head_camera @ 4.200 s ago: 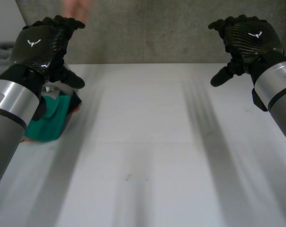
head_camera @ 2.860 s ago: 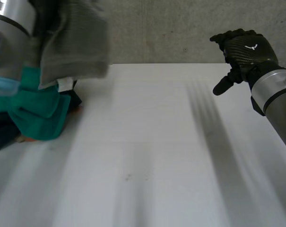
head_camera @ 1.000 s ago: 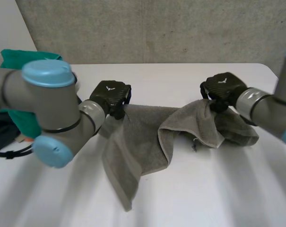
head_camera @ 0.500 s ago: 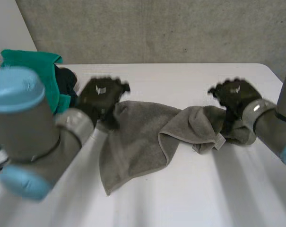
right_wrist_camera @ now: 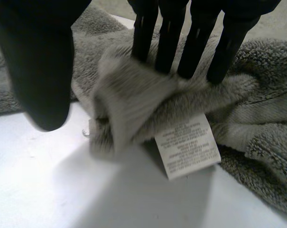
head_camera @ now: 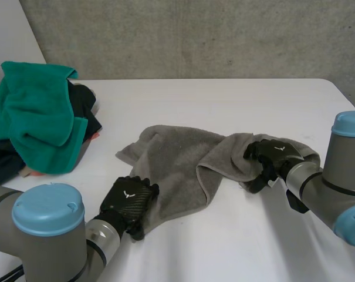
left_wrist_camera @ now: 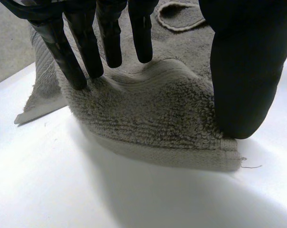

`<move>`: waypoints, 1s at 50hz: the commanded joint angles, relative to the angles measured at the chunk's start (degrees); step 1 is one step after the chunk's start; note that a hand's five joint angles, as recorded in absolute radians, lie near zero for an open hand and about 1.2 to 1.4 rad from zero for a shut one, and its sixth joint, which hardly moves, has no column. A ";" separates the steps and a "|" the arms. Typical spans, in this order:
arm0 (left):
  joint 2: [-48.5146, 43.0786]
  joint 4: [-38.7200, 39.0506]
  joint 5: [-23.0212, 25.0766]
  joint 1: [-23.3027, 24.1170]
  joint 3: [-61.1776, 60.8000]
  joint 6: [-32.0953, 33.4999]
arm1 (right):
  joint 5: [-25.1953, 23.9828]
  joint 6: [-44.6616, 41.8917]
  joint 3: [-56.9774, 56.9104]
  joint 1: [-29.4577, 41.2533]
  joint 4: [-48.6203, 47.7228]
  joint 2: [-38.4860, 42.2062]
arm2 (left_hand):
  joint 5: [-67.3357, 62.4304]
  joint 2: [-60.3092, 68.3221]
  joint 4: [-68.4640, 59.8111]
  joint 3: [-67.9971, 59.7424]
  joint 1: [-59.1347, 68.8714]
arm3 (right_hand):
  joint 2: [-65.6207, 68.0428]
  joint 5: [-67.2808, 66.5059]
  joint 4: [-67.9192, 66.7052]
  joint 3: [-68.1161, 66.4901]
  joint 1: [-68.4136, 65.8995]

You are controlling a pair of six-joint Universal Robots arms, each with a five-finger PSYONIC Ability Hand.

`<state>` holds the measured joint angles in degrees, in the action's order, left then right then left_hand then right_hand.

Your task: Fold the laundry.

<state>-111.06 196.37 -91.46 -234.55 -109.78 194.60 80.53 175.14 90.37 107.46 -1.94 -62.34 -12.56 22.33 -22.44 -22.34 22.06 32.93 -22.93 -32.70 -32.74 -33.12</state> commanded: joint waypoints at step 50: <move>14.31 -7.14 5.32 -12.51 15.12 10.27 | 0.50 -47.19 -18.38 -11.14 29.72 -14.86 | -57.44 57.67 -57.56 -57.66 57.94 | 42.47 -42.46 -42.69 -42.66 -42.28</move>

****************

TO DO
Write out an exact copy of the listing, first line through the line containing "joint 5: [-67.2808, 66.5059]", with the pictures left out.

SOLUTION TO THIS EXERCISE
head_camera @ 4.200 s ago: 
head_camera @ 2.860 s ago: 
head_camera @ 1.000 s ago: 
head_camera @ 0.500 s ago: 
right_wrist_camera @ now: 
head_camera @ now: 
left_wrist_camera @ now: 

`<move>`: waypoints, 1s at 50hz: the commanded joint angles, relative to the angles measured at the chunk's start (degrees); step 1 is one step after the chunk's start; note that a hand's five joint angles, as recorded in absolute radians, lie near zero for an open hand and about 1.2 to 1.4 rad from zero for a shut one, and its sixth joint, which hardly moves, has no column. A ";" separates the steps and a "|" the arms. Typical spans, in this order:
arm0 (left):
  joint 2: [-48.5146, 43.0786]
  joint 4: [-38.7200, 39.0506]
  joint 5: [-23.0212, 25.0766]
  joint 1: [-23.3027, 24.1170]
  joint 3: [-61.1776, 60.8000]
  joint 6: [-32.0953, 33.4999]
arm1 (right):
  joint 5: [-25.1953, 23.9828]
  joint 6: [-44.6616, 41.8917]
  joint 3: [-56.9774, 56.9104]
  joint 1: [-29.4577, 41.2533]
  joint 4: [-48.6203, 47.7228]
  joint 2: [-38.4860, 42.2062]
arm2 (left_hand):
  joint 5: [-67.3357, 62.4304]
  joint 2: [-60.3092, 68.3221]
  joint 4: [-68.4640, 59.8111]
  joint 3: [-67.9971, 59.7424]
  joint 1: [-59.1347, 68.8714]
arm3 (right_hand):
  joint 2: [-65.6207, 68.0428]
  joint 5: [-67.2808, 66.5059]

No additional response is needed to complete this exercise.